Mr. Graham Page (Crosby)

I join the hon. Member for Leyton (Mr. Magee) in saying that a rescue operation is needed for local government on the question of rates—and a quick rescue operation, too.

I commend to the Government the speech which I made in the House only last week—a speech which I made at seven o'clock in the evening and which was never reported in the Press, so nobody read it. I advocated a year's moratorium on household rates, that there should be no rates collected from householders next year and no increase in industrial and commercial rates for that one year, and that the money should be found by sixpence on the income tax for that year. I am convinced that by the end of that year the Layfield Committee will have reported that we should abolish rates and have a local income tax.

However, that may be a little out of order in this debate, because we are debating the Local Loans Order. As my hon. Friend the Member for Guildford (Mr. Howell) said, it was only on 23rd May last that the House was asked to approve a similar order making available for local authorities a loan from the Public Works Loan Commissioners of £1,000 million out of the National Loans Fund. It seems, therefore, that every six months local authorities borrow £1,000 million from the fund. That means a borrowing rate of £2,000 million a year, which is just about double the figure for 1973. My hon. Friend mentioned that for 1973 the borrowings of local authorities from the Government were £1,020 million, so we are now running at double that rate. Why is it double for 1974? No explanation was given to the House by the Minister.

Local authorities are entitled to borrow 30 per cent. of their capital needs—it is 40 per cent. for some local authorities —from the National Loans Fund. One looks at the £1,020 million which local authorities borrowed in 1973 and the £2,000 million which they will borrow this year to see what relation they have to the total borrowings. I have only the 1973 figure, which was £2,369 million net borrowing from all sources. If the borrowings from the National Loans Fund double in 1974, one must assume that the total borrowings will increase proportionately.

What the order is recognising, therefore, is that the total net borrowings of local authorities for this year will be £4,750 million—nearly £5,000 in round figures. Let us consider that against the total loan debt of local authorities. At the end of March 1973, the total loan debt was £20,604 million, and it will be up to £25,000 million by the end of this year. In short, local authorities are increasing their loan debt by about one-quarter a year; £5,000 million this year will bring it up to £25,000 million outstanding.

What is that costing the ratepayer? One is here speaking of tremendous figures which are difficult to comprehend. I suppose one could take an average rate of interest of 10 per cent. on that £25,000 million and say that local authorities have to find £2,500 million a year to pay the interest on the money borrowed by them. By the rate support grant the taxpayer finds 60 per cent. of that, but the local authorities, the ratepayers, have to to find the remaining 40 per cent. of that £2,500 million, which is £1,000 million a year. That is not far short of what the local authorities collect in rates from the householders. It may be ironical to tell the householder-ratepayers that all they are doing by paying their rates is paying interest on the money borrowed by their local authorities.

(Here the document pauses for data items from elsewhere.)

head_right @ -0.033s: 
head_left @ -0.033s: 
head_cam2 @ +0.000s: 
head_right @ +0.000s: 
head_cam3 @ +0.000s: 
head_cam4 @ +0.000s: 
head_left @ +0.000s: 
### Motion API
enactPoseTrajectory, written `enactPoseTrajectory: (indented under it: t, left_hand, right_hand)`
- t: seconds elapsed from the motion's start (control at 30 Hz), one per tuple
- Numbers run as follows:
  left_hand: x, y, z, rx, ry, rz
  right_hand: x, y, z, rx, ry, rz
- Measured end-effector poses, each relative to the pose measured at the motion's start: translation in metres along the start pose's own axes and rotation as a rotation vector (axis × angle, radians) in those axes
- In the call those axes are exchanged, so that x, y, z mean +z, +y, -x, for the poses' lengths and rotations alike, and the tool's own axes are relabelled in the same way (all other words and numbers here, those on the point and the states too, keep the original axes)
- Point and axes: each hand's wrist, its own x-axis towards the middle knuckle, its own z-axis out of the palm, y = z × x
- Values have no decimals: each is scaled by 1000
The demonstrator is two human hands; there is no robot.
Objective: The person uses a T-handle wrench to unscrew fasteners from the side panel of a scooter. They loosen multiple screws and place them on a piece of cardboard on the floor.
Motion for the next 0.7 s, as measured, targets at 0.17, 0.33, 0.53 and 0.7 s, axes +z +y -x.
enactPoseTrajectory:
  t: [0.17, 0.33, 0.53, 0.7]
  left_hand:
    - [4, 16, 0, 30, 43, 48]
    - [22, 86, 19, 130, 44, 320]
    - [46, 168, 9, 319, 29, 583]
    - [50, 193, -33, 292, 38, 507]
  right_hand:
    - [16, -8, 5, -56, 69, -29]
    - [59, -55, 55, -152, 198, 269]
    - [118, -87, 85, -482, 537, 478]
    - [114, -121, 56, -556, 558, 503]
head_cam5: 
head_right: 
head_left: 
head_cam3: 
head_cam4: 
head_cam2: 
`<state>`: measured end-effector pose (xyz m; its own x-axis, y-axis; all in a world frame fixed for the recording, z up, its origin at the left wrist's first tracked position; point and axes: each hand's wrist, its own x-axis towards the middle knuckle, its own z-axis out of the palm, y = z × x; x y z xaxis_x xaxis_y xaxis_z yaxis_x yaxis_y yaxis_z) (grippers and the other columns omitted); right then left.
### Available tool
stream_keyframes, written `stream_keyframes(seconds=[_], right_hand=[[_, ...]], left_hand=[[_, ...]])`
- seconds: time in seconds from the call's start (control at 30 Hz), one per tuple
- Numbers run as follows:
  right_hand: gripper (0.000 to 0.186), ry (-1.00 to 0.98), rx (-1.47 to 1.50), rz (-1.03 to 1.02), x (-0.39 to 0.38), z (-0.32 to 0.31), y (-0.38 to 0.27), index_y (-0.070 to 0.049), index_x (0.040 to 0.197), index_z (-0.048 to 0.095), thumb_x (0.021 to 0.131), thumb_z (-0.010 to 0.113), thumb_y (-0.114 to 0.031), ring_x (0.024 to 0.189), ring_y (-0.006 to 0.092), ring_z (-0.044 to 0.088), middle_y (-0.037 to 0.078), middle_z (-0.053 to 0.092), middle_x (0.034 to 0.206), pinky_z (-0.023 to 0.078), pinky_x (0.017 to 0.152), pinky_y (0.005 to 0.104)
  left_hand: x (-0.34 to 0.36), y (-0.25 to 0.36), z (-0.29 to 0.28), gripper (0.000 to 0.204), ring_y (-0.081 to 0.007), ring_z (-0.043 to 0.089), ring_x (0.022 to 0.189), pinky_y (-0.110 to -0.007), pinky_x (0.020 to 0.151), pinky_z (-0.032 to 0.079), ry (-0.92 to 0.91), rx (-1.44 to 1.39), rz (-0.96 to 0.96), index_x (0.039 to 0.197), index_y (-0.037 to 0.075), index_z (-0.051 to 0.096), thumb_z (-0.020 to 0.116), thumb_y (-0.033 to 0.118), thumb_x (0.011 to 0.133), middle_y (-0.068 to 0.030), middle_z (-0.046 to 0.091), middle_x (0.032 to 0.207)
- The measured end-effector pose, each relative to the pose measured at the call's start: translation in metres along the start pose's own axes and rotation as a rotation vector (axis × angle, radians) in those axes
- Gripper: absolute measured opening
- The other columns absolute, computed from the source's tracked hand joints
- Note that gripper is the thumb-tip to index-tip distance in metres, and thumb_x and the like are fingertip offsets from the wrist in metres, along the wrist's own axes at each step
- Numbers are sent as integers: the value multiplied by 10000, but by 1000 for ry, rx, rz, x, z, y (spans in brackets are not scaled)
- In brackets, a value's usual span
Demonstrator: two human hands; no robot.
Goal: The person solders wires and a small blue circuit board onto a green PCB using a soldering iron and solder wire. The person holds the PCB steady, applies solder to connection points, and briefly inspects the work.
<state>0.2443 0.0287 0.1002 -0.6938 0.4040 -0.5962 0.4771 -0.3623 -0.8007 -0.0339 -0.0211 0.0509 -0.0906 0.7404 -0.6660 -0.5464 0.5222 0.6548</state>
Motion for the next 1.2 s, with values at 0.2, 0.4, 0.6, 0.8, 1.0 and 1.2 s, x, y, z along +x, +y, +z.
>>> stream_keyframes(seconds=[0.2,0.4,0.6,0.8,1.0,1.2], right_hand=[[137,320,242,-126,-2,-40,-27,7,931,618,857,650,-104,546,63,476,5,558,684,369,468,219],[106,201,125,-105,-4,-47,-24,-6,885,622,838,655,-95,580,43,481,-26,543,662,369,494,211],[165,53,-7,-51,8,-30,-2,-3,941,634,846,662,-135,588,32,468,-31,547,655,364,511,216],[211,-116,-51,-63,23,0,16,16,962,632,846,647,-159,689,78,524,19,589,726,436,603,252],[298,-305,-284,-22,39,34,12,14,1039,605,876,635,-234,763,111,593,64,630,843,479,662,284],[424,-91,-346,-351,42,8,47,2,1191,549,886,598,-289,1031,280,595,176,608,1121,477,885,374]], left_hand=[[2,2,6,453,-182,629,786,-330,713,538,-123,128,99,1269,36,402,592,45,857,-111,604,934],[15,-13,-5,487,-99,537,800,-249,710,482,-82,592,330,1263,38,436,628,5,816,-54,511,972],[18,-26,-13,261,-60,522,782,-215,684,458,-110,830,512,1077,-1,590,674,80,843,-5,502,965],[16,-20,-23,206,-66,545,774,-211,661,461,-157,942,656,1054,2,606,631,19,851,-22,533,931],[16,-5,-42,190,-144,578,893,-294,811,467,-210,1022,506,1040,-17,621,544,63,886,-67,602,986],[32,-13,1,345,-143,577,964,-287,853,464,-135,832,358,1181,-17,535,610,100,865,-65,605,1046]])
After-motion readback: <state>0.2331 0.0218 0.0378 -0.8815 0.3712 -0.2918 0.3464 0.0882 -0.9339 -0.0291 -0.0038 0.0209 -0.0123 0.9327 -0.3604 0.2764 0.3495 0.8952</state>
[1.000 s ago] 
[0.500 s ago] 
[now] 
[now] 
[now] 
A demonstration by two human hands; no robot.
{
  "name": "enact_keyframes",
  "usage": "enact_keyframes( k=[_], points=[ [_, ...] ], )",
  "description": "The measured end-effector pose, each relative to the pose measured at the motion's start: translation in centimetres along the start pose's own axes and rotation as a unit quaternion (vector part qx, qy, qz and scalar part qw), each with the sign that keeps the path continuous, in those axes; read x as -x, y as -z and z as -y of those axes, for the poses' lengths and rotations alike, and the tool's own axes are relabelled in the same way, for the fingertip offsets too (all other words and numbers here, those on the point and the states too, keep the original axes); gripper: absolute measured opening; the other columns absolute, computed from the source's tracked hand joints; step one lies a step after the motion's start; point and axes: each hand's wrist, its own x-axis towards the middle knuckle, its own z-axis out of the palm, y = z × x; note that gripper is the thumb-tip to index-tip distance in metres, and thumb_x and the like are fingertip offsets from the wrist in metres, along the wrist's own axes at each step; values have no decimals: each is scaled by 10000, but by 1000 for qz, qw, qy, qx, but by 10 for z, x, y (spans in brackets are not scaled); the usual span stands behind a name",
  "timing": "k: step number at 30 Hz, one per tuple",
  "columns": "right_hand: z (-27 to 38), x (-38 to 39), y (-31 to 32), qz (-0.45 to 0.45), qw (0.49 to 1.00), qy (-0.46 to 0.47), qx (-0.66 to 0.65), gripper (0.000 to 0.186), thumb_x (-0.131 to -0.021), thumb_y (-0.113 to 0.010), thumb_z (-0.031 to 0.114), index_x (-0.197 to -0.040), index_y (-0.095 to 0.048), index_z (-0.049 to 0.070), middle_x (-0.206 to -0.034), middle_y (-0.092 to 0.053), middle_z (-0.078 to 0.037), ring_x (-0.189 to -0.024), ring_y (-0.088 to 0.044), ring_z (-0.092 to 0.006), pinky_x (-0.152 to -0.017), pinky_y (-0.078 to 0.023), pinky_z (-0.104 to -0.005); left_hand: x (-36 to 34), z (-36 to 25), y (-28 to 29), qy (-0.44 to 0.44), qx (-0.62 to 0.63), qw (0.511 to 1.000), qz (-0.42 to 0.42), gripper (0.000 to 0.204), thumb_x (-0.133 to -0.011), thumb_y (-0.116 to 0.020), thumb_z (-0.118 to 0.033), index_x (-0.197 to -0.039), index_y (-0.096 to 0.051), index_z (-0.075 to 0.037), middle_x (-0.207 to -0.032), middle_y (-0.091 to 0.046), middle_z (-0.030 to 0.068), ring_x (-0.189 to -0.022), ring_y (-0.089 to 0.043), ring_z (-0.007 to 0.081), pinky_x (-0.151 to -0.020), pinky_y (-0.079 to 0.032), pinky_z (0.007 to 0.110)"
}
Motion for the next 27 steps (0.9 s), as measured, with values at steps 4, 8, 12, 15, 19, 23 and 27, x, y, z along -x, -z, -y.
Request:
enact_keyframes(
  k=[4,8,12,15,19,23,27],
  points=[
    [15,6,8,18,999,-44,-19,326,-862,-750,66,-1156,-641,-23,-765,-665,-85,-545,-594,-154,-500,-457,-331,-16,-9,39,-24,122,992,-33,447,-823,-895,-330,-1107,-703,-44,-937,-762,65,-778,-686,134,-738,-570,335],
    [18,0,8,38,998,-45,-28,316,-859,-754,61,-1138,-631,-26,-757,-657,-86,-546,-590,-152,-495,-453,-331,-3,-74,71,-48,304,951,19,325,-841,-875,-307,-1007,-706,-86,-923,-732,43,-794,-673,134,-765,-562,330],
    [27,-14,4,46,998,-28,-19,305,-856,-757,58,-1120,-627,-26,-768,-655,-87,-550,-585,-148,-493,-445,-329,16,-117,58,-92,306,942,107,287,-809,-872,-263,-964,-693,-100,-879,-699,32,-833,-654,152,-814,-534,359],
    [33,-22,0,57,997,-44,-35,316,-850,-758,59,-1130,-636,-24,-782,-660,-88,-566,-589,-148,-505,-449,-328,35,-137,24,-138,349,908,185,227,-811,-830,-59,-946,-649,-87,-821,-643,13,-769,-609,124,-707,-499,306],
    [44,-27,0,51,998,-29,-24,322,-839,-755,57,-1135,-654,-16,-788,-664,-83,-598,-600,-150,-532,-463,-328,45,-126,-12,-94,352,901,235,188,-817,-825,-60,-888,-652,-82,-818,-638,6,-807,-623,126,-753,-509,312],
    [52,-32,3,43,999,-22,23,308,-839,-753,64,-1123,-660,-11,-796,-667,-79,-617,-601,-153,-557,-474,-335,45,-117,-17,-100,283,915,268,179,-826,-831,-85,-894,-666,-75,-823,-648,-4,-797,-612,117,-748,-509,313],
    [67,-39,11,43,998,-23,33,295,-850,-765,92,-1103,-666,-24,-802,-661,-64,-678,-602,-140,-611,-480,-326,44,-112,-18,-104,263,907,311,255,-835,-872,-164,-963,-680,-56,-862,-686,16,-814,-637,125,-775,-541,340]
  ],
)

What a simple solution one could have found for all the difficulties over rates if the Government had included in the order a provision for a moratorium on all interest payments, and a moratorium, therefore, on household rates, because they just about balance out. Perhaps that is too much to expect, however, because the Government would be taking on the payment of interest on borrowings other than from the National Loans Fund. But the Government could have written off all interest on National Loans Fund loans to local authorities. The financial statistic volume for September 1974 shows that the interest paid to the National Loans Fund by local authorities for 1973 alone was £441 million. The ratepayer finds 40 per cent. of that, which is £176 million. If the hard-pressed ratepayer were let off that, it would be a nice little windfall for him.

At least the Government might have included in the order freedom of interest on the £1,000 million now sought to be authorised by the draft order. That would have shown that they were conscious of the burden being imposed on ratepayers for next year. I see from the volume of statistics that the average rate of interest is now about 14 or 15 per cent., depending on the length of term of the borrowing. Let us assume that the rate of interest is 15 per cent. and, therefore, that there is £150 million to be paid on the £1,000 million to be authorised by this draft order. Forty per cent. of that is £60 million to be found by the ratepayers.

It would be a nice little windfall if the Government had the courage to say "We realise the burden falling on the ratepayer next year. This is something that we can do to help." Here was an opportunity for the Government to show that they were conscious of the burden on the ratepayers, and I am sorry that they have not seized it. They could have done even more by abolishing the rates and replacing them with a local income tax, but at least it would have shown that they have some appreciation of the burden falling on ratepayers.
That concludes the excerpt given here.